Extracted data entries:
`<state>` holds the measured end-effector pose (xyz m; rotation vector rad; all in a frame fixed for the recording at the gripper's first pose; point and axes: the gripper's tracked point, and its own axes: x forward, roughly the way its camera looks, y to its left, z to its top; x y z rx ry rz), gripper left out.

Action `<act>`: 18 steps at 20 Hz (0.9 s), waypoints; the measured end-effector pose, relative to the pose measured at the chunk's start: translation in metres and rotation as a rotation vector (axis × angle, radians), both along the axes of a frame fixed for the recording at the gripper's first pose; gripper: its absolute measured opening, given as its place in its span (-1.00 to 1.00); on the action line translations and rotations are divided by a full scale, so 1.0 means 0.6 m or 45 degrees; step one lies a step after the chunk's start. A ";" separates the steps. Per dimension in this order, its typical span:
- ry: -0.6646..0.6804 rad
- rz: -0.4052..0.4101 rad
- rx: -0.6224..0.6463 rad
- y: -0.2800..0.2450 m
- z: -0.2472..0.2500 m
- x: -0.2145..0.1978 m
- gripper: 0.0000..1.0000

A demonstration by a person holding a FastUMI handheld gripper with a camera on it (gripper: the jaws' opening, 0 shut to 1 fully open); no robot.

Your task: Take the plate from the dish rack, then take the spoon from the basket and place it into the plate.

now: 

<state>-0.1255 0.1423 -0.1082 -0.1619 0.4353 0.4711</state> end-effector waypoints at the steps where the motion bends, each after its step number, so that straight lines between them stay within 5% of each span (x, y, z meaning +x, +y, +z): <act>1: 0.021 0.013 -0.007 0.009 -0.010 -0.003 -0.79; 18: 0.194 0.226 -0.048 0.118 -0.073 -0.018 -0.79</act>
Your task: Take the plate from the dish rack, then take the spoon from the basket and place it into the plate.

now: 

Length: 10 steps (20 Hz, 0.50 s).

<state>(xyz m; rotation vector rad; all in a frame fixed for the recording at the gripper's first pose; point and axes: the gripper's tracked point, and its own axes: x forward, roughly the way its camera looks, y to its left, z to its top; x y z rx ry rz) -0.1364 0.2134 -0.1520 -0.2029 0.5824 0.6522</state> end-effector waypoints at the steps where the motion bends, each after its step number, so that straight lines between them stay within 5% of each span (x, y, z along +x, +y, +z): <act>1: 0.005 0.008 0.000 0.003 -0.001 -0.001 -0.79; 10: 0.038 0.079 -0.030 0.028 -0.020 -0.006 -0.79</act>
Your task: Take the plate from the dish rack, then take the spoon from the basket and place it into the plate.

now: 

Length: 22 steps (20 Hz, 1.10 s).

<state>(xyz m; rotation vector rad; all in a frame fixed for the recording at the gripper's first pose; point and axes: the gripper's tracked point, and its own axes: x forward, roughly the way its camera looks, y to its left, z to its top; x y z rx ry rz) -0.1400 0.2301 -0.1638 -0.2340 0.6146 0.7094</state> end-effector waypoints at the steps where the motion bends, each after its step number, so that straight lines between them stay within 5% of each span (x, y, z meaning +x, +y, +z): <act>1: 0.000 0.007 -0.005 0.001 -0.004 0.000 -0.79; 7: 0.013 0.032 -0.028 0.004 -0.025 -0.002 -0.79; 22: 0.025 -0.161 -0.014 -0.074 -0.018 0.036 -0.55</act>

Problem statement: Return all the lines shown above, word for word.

Exercise response:
`<state>` holds the measured end-effector pose (xyz m; rotation vector rad; all in a frame fixed for the recording at the gripper's first pose; point and axes: the gripper's tracked point, and its own axes: x forward, roughly the way its camera looks, y to its left, z to its top; x y z rx ry rz), gripper left out.

Action `<act>`: 18 steps at 20 Hz (0.9 s), waypoints; the measured end-effector pose, relative to the pose measured at the chunk's start: translation in metres and rotation as a rotation vector (axis × angle, radians), both along the axes of a frame fixed for the recording at the gripper's first pose; gripper: its absolute measured opening, given as its place in its span (-1.00 to 1.00); on the action line translations and rotations are divided by a full scale, so 1.0 means 0.6 m or 45 degrees; step one lies a step after the chunk's start. A ";" separates the steps. Per dimension in this order, its typical span:
- ry: -0.6646..0.6804 rad
- rz: -0.4052..0.4101 rad
- rx: -0.6224..0.6463 rad
- y: -0.2800..0.2450 m
- z: -0.2472..0.2500 m
- x: -0.2145..0.1978 m
- gripper: 0.0000..1.0000

A demonstration by a person holding a FastUMI handheld gripper with a camera on it (gripper: the jaws' opening, 0 shut to 1 fully open); no robot.

Your task: Take the plate from the dish rack, then take the spoon from the basket and place it into the plate.

now: 

<state>-0.1255 0.1423 -0.1082 -0.1619 0.4353 0.4711</state> end-effector waypoints at the steps where the motion bends, each after its step number, so that straight lines between them stay within 5% of each span (x, y, z meaning +x, +y, +z): <act>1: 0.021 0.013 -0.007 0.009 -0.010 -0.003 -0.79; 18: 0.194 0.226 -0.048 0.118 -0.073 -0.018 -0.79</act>
Your task: Take the plate from the dish rack, then take the spoon from the basket and place it into the plate.

now: 

Length: 10 steps (20 Hz, 0.50 s).

<state>(xyz m; rotation vector rad; all in a frame fixed for the recording at the gripper's first pose; point and axes: the gripper's tracked point, and its own axes: x forward, roughly the way its camera looks, y to its left, z to its top; x y z rx ry rz) -0.1364 0.2134 -0.1520 -0.2029 0.5824 0.6522</state> end-effector waypoints at the steps where the motion bends, each after its step number, so that straight lines between them stay within 5% of each span (x, y, z along +x, +y, +z): <act>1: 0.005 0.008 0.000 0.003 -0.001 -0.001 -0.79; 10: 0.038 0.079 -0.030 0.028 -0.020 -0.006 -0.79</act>
Your task: Take the plate from the dish rack, then take the spoon from the basket and place it into the plate.

now: 

Length: 22 steps (20 Hz, 1.10 s).

<state>(xyz m; rotation vector rad; all in a frame fixed for the recording at the gripper's first pose; point and axes: the gripper's tracked point, and its own axes: x forward, roughly the way its camera looks, y to its left, z to its top; x y z rx ry rz) -0.1400 0.2301 -0.1638 -0.2340 0.6146 0.7094</state> end-effector waypoints at the steps where the motion bends, each after its step number, so that straight lines between them stay within 5% of each span (x, y, z meaning +x, +y, +z): <act>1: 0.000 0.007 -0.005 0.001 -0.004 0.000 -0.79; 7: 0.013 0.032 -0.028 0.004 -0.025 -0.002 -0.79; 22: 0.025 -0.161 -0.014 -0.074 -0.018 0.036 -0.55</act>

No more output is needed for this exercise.